Every line of the material that holds "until" should be counted; give the number and nothing more.

→ Dataset records

^^^^

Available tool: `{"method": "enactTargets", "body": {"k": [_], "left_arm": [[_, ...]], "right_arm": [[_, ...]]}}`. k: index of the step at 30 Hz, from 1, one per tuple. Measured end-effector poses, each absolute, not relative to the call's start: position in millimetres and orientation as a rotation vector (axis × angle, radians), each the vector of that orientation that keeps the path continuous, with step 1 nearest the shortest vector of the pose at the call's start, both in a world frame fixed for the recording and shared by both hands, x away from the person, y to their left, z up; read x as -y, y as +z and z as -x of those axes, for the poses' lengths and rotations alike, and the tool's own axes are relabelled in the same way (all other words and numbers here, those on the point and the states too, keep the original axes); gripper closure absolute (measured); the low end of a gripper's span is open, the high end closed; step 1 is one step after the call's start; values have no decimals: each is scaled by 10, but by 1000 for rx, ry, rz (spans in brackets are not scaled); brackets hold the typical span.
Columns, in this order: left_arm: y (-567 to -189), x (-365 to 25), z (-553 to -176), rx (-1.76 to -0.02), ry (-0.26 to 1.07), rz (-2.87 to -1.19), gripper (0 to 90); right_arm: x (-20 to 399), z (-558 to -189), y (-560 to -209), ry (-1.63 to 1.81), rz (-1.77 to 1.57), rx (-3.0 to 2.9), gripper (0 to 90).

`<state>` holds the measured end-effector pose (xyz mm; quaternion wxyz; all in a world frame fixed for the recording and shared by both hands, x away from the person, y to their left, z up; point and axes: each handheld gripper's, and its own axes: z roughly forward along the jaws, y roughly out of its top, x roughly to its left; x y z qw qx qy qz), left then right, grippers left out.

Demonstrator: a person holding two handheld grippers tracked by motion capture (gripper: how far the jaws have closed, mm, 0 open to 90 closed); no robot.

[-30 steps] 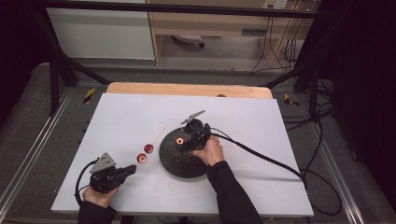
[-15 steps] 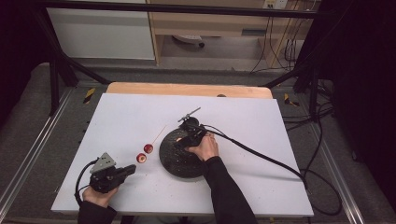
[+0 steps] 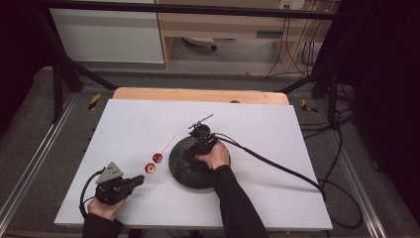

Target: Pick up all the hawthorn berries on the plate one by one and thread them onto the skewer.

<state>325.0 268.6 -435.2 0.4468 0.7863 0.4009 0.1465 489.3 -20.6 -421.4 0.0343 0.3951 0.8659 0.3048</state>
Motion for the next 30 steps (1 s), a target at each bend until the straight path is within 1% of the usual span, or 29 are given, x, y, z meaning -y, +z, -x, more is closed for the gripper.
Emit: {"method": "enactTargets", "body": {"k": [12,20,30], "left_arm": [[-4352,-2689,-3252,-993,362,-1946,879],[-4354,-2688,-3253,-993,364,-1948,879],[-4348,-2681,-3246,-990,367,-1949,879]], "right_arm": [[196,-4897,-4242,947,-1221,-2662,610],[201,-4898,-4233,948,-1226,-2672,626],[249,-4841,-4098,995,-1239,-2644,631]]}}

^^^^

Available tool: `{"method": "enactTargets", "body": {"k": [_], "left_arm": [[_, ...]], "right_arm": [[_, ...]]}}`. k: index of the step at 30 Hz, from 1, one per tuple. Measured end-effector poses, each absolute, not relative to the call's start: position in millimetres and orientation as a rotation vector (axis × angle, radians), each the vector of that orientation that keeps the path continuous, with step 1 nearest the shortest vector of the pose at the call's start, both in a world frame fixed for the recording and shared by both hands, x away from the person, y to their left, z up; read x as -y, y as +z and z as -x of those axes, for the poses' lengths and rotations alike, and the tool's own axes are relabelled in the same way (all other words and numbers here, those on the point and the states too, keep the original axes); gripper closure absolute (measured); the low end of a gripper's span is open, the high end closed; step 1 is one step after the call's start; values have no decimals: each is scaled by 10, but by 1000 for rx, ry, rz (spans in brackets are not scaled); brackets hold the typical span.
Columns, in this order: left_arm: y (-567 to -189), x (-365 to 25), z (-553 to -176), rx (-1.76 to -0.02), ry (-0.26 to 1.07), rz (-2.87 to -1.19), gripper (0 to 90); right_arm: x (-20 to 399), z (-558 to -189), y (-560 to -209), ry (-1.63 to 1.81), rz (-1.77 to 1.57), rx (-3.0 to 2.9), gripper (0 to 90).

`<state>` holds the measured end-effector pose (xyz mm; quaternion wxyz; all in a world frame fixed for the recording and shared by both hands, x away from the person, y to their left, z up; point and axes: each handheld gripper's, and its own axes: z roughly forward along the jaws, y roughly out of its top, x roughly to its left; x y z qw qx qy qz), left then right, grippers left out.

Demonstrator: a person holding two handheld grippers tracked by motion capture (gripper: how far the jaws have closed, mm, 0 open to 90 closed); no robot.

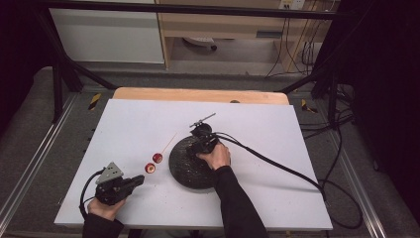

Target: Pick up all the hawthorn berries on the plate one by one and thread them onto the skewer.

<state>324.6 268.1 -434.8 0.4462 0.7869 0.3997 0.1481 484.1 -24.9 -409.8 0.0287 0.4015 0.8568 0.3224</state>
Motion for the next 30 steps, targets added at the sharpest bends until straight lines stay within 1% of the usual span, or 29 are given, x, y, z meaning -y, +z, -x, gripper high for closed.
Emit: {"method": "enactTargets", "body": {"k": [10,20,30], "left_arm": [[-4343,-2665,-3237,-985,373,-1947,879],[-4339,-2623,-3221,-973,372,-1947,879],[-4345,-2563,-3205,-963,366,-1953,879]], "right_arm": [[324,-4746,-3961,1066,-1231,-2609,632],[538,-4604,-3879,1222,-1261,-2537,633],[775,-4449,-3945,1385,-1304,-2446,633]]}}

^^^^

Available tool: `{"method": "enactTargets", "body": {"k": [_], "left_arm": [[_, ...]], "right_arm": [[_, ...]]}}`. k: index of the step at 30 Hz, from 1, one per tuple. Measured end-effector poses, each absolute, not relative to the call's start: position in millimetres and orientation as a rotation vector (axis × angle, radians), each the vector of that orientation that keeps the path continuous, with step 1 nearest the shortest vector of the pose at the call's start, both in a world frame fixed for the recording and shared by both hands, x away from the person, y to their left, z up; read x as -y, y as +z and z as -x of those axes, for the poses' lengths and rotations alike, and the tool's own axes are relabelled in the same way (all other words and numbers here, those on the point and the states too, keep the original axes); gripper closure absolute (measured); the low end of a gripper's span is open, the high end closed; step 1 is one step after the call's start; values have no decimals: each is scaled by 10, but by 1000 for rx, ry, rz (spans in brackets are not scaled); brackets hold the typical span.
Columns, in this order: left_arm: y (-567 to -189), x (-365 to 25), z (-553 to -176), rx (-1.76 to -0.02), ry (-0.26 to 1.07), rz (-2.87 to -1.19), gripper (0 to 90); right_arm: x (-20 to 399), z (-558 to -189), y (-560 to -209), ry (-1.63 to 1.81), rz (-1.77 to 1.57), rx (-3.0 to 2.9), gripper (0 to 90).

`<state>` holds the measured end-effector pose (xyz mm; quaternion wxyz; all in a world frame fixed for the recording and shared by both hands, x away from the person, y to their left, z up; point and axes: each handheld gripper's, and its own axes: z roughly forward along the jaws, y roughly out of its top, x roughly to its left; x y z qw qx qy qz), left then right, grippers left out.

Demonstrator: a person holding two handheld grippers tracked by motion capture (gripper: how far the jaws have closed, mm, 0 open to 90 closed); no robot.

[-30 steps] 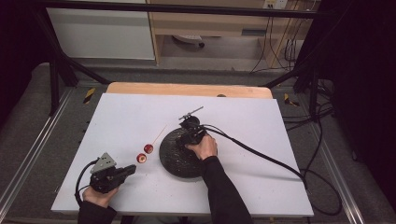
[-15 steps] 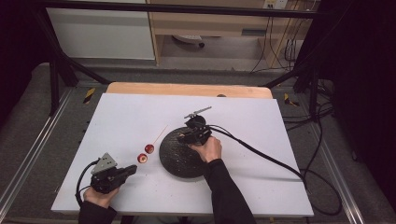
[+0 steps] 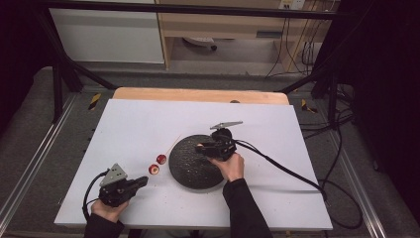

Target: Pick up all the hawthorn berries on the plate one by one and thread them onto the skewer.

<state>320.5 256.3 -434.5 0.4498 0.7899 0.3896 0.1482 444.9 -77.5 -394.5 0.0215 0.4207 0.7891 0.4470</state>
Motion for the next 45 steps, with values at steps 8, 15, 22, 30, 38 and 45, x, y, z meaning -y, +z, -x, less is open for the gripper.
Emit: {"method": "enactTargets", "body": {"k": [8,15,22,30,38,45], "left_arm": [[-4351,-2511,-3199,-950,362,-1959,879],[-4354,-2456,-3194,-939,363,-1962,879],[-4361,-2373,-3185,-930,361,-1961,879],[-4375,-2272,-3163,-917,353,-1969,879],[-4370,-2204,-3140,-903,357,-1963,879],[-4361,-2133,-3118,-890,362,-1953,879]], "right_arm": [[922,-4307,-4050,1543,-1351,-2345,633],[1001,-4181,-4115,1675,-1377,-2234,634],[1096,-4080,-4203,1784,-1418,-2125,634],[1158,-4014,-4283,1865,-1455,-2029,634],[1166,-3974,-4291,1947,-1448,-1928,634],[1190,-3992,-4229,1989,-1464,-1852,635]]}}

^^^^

→ The completed task
2